Coming back to the topic, let us make a table on what will change in Personal Financial Life – Before and After COVID 19. (Though people can argue that what is use of investments if there is no surety of future, let me enjoy my life now. Let those people enjoy their life, the people who are serious about their financial life will definitely change it.)
I do not know how much people will change but if you are serious about your financial life, these changes can be considered.
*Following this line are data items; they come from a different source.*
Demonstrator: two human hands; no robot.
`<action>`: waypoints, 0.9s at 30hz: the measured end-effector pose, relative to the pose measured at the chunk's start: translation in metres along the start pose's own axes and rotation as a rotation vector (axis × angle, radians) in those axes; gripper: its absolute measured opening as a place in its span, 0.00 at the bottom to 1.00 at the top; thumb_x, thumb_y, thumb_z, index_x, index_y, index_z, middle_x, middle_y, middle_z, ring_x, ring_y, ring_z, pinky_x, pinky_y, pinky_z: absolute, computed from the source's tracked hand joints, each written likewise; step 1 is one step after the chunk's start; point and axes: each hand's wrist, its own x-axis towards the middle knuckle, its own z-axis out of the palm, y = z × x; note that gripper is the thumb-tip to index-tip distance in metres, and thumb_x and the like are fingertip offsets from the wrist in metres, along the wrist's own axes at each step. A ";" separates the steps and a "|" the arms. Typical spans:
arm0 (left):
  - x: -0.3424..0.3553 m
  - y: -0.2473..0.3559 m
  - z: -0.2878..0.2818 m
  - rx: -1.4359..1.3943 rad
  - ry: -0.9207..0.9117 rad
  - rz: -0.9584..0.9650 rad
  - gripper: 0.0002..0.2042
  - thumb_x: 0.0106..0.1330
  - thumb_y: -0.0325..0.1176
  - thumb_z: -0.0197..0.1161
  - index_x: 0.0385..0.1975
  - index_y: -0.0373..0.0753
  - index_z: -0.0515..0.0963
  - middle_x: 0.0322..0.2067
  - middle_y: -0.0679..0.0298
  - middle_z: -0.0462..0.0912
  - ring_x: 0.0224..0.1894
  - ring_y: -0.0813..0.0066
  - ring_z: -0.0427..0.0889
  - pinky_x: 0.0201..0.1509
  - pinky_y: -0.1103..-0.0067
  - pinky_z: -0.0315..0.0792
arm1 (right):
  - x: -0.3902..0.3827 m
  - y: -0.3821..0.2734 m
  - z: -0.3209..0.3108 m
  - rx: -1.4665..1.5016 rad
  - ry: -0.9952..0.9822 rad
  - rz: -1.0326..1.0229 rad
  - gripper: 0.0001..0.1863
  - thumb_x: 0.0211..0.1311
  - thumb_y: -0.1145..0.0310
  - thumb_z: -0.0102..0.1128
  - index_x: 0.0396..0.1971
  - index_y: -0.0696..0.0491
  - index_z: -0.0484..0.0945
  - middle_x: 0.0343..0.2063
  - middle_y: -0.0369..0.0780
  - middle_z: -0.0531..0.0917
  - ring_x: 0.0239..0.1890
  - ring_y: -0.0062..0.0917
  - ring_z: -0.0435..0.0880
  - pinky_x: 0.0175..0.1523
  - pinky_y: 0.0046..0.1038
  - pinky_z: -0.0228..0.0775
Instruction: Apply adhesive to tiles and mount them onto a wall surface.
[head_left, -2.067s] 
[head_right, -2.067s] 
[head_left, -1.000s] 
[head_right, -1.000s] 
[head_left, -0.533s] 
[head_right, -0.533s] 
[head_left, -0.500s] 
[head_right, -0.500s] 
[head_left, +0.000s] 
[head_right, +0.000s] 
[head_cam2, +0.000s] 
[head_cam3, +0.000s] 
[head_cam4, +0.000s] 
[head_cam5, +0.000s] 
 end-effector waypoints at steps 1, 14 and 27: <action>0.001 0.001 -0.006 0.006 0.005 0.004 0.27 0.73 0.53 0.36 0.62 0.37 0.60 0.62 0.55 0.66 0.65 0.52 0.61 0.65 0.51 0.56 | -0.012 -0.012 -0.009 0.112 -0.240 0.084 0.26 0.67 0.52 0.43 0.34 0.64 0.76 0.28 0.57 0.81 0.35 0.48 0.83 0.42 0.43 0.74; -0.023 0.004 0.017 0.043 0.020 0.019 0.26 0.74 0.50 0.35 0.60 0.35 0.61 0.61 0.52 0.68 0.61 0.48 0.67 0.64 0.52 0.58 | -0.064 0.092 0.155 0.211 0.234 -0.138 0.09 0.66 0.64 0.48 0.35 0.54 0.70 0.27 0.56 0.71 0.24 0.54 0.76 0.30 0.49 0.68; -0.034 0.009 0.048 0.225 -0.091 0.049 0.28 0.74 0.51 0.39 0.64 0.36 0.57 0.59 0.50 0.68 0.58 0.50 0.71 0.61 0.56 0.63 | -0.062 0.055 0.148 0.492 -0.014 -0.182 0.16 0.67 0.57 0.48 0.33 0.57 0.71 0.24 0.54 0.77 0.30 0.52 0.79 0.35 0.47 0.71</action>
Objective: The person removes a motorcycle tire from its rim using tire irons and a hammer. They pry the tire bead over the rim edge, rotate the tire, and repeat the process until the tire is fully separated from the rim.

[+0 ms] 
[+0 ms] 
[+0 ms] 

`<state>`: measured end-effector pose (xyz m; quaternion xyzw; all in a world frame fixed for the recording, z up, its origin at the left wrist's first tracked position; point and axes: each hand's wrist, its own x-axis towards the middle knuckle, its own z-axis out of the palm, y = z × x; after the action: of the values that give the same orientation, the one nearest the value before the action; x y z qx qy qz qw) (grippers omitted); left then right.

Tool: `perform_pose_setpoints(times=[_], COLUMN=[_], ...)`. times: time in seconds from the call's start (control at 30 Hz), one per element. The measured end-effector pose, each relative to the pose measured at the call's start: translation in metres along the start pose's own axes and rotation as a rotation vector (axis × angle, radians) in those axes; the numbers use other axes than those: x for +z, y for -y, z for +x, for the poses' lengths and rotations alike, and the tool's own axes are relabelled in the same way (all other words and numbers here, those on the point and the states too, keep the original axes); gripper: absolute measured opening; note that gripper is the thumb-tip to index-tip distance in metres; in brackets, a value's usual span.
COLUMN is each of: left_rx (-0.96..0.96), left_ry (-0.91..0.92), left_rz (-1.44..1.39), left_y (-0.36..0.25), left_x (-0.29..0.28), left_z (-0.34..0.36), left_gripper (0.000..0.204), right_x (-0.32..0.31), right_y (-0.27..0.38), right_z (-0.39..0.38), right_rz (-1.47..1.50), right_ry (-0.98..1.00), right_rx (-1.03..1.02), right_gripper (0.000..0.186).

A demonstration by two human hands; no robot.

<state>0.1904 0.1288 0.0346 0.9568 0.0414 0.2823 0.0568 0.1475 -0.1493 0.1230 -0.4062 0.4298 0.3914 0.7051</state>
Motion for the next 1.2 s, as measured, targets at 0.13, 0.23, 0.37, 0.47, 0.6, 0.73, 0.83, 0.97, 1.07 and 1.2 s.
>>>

Personal Financial Life – Before and After COVID 19 | |
Before | After |
High Life Style expenses | Low life style expenses after realizing that the basic expenses are minimal |
Less/No emergency Fund | Will accumulate more emergency fund to meet crisis like this |
Term insurance premium is a waste | People will purchase term insurance without a second thought (though insurance misselling will also increase) |
No health insurance beyond corporate cover | People will start purchasing high value health insurance beyond corporate cover |
Chasing 1% -2% extra returns | People will start thinking about asset allocation. |
If you have any other point, please let me know. I will add in the table. Till then
Stay home: Stay Safe.
Thanks to Dr. Debendra Nath Panigrahi, I am adding his comments in the article.
#1. Spending Budget: Everybody should create one monthly budget by appreciating the difference b/w needs and wants and strictly stick to it. Everyone should also sincerely follow the personal finance popular principle of live within one’s means, nay, below one’s means.
#2. Emergency Fund Deployment and Size: The purpose of having an emergency fund is not earning higher return but having liquidity, with least cost and least time. So the emergency fund should be deployed in highly liquid assets like SB, Linked SB & FD with sweep in and sweep out facility and liquid funds etc.
The size of the emergency fund should be adequate enough to cover one’s living expenses and other mandatory expenses like house rent, loan EMIs, children’s tuition fees, life and health insurance premiums for 6-24 months (depending on the nature of one’s job) plus uninsured contingencies like out of pocket hospitalisation expenses in case of insured family members beyond individual item-wise caps in case of hospitalisation as well as hospitalisation expenses of dependent family members not covered by any health insurance.
#3. Asset Allocation of Post-Retirement Corpus: The objective of post-retirement corpus asset allocation is driven more by liquidity and cash flow sustainability for an unknown lifetime rather than earning 1 – 2% higher yield, at least for the vast majority of retirees following the safety-first principle.
Sir: You have not touched on quality of debt or equity to avoid capital erosion, both before and after Covid 19. The need to preferably lock long term interest in government small scale schemes. Knowing well that this capital may be locked for long term but assured returns Vs falling returns in FDs.
Basically changes you suggest. Excellent article otherwise.
Thanks for the article. Very thoughtful and useful
Very fruitful post. Thanks for writing and sharing.
thanks for the excellent write up.
Very Helpful article. Eye opener.
Sir,
Very good article. The covid-19 situation has given eye opener about the uncertainty of equity mutual funds. Most of them in private jobs may loose jobs or pay cuts in the forthcoming months. Suggest ways to manage under such conditions.
Thanks R.Sankaranarayanan.
Will definitely write another article on this.